The iEEG study by Juan et al provides novel insight into the electrographic signatures of LOC in FIAS versus FBTCS, clearly suggesting that LOC occurs through different mechanisms in these 2 seizure types. These results are based upon well-designed analyses using a relatively large patient sample that includes data from the authors’ own center, plus additional patients from online data repositories.

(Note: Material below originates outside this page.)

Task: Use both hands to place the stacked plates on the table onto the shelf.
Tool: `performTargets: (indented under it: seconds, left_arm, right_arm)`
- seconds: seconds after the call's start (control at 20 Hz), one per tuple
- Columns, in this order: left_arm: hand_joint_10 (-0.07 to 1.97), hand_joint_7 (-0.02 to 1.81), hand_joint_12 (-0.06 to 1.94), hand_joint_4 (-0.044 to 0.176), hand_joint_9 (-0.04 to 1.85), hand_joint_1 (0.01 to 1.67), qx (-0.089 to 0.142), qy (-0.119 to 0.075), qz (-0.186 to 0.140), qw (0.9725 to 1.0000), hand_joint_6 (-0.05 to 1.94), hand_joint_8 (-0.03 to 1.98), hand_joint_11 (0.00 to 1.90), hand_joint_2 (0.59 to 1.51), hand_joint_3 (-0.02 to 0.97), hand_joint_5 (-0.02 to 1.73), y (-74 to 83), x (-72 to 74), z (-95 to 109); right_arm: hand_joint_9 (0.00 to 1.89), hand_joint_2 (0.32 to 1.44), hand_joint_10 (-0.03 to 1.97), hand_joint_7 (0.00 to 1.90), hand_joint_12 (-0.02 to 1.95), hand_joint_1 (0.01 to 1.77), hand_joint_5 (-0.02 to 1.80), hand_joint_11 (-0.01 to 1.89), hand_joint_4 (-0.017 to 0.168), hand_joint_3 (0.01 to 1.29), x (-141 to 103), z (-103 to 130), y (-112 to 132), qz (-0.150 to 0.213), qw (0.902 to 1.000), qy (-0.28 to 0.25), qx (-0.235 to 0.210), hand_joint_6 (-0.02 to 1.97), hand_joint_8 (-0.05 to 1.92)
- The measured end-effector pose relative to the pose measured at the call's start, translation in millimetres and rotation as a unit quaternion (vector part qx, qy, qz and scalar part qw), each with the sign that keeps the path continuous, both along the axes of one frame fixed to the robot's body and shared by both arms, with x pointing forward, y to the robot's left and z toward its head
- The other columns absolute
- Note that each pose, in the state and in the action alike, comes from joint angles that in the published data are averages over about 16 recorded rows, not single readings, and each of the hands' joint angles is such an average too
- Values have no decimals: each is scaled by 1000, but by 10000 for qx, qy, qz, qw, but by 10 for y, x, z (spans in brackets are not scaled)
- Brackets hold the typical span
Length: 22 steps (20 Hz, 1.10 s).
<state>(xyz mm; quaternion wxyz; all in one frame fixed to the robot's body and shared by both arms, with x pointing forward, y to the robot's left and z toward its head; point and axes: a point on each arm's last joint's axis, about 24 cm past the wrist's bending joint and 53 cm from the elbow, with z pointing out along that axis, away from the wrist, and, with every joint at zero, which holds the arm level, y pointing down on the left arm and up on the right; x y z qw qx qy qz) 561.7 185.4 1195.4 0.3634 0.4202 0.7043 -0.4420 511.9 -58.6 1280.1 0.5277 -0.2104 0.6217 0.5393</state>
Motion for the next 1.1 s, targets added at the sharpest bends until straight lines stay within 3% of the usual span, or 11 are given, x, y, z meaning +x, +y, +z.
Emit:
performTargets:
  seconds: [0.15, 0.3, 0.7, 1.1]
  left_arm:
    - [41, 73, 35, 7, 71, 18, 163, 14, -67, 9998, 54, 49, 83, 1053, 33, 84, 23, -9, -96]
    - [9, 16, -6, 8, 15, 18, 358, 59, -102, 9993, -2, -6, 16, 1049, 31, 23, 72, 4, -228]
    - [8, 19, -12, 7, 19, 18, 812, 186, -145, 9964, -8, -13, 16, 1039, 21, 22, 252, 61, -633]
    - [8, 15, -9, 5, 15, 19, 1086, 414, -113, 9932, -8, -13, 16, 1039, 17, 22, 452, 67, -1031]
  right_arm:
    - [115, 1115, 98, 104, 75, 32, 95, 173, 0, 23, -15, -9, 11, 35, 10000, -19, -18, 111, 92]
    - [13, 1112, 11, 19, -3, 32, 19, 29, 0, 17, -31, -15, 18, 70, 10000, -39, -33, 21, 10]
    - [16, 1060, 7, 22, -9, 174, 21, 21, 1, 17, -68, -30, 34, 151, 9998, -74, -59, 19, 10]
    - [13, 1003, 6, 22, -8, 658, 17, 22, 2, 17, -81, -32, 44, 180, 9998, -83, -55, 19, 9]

This work builds upon the group’s prior study comparing FIAS and FTBCS using high-density scalp EEG. ⁵ The data suggest that in most patients, LOC likely results from network inhibition in FIAS but network excitation from seizure spread in FBTCS. Ultimately, uncovering the electrographic signatures of LOC in focal epilepsy may lead to neuromodulation strategies aimed to both reduce seizures and prevent the downstream network effects that lead to LOC. Indeed, a small clinical trial of closed-loop thalamic stimulation for preservation of consciousness in temporal lobe epilepsy is currently underway (ClinicalTrials.gov Identifier: NCT04897776).

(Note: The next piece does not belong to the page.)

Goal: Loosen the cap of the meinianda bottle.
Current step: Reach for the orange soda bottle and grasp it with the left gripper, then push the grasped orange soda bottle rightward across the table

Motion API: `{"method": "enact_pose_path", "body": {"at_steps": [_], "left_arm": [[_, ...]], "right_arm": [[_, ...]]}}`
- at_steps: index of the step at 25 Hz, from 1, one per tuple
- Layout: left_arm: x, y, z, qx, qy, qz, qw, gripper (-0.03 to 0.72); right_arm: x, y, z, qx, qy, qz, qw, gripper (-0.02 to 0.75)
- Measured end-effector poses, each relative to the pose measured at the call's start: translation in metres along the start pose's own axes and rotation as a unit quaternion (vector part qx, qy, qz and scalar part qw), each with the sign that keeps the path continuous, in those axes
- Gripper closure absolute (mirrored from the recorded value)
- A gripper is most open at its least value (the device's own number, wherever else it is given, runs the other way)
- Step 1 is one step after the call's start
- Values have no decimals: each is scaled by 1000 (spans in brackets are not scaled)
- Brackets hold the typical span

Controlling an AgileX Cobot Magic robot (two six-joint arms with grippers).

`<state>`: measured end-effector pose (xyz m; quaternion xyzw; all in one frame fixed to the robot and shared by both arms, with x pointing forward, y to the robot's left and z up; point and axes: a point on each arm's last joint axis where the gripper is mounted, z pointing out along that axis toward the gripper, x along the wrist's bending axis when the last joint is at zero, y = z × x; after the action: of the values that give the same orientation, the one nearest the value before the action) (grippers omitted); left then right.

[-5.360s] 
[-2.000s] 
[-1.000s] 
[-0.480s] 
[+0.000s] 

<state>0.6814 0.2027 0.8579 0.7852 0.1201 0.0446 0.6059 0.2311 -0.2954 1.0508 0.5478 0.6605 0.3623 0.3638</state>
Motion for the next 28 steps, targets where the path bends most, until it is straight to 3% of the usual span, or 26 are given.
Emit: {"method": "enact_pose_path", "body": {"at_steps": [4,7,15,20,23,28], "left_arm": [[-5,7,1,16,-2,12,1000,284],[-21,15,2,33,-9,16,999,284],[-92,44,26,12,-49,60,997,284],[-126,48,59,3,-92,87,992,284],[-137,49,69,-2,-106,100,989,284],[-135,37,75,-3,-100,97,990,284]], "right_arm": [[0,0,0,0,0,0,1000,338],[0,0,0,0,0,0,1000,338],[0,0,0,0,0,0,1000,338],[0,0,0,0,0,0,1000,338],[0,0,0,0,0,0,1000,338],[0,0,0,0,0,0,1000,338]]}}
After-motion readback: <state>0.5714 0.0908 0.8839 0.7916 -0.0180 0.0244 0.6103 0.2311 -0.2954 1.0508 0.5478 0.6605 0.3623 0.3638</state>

As the authors note, a limitation of this study is that only a small number of patients had both seizure types, so most analyses compared seizure data between 2 patient groups with little overlap. Next, analyses combined patients with varied seizure onset zones, and while most individuals suffered from temporal lobe epilepsy, some had frontal or parietal-occipital seizure onset. Prior work suggests that the mechanisms for LOC during FIAS likely differs between focal epilepsy subtypes, with LOC associated with ictal network inhibition (frontoparietal slow activity) in temporal lobe epilepsy, ² but frontal lobe excitation from direct seizure spread (frontal low voltage fast activity) in frontal lobe epilepsy. ⁶ It will be worthwhile in the future to pursue separate analyses in patients with different focal epilepsy subtypes, as the network mechanisms likely differ in seizures with mesial temporal versus neocortical onset. Also, it would be interesting in forthcoming studies to compare dynamic network connectivity patterns during consciousness-impairing versus consciousness-sparing focal seizures, and determine whether ictal connectivity alterations during seizures predict long-term network disruptions on a patient level. This may lend insight into whether long-term network perturbations and their associated neurocognitive deficits develop from recurrent ictal network insults suffered during consciousness-impairing seizures, as we recently proposed in the Extended Network Inhibition Hypothesis. ⁷

Finally, it is interesting to speculate about the potential evolutionary contributions to ictal network inhibition phenomena observed in focal epilepsy. It is possible that ictal network suppression during FIAS, as posited in Blumenfeld’s Network Inhibition Hypothesis, evolved to prevent secondary generalization of seizures, but sometimes excitatory propagation prevails, resulting in seizure generalization. Secondary generalization increases risk of injury, and as we see in the work by Juan et al, it leads to more widespread and deleterious network effects. We also recently proposed the Interictal Suppression Hypothesis, which surmises that inward inhibitory connections from nonepileptogenic areas to the seizure onset zone during the interictal period may have evolved to prevent seizure initiation. ⁸ Other groups have also suggested an interictal inhibitory surround phenomenon in focal epilepsy. ^9,10 So, it is possible that network inhibition—both ictally and interictally—may explain why patients with focal epilepsy are not continually having seizures, and why focal seizures do not always generalize. Mechanistic studies in both patients and animal models will be necessary to lend credence to these hypotheses. What is clear, however, is that both network excitation and network inhibition can contribute to LOC in focal epilepsy, and they represent a problem in need of advanced network-based treatments.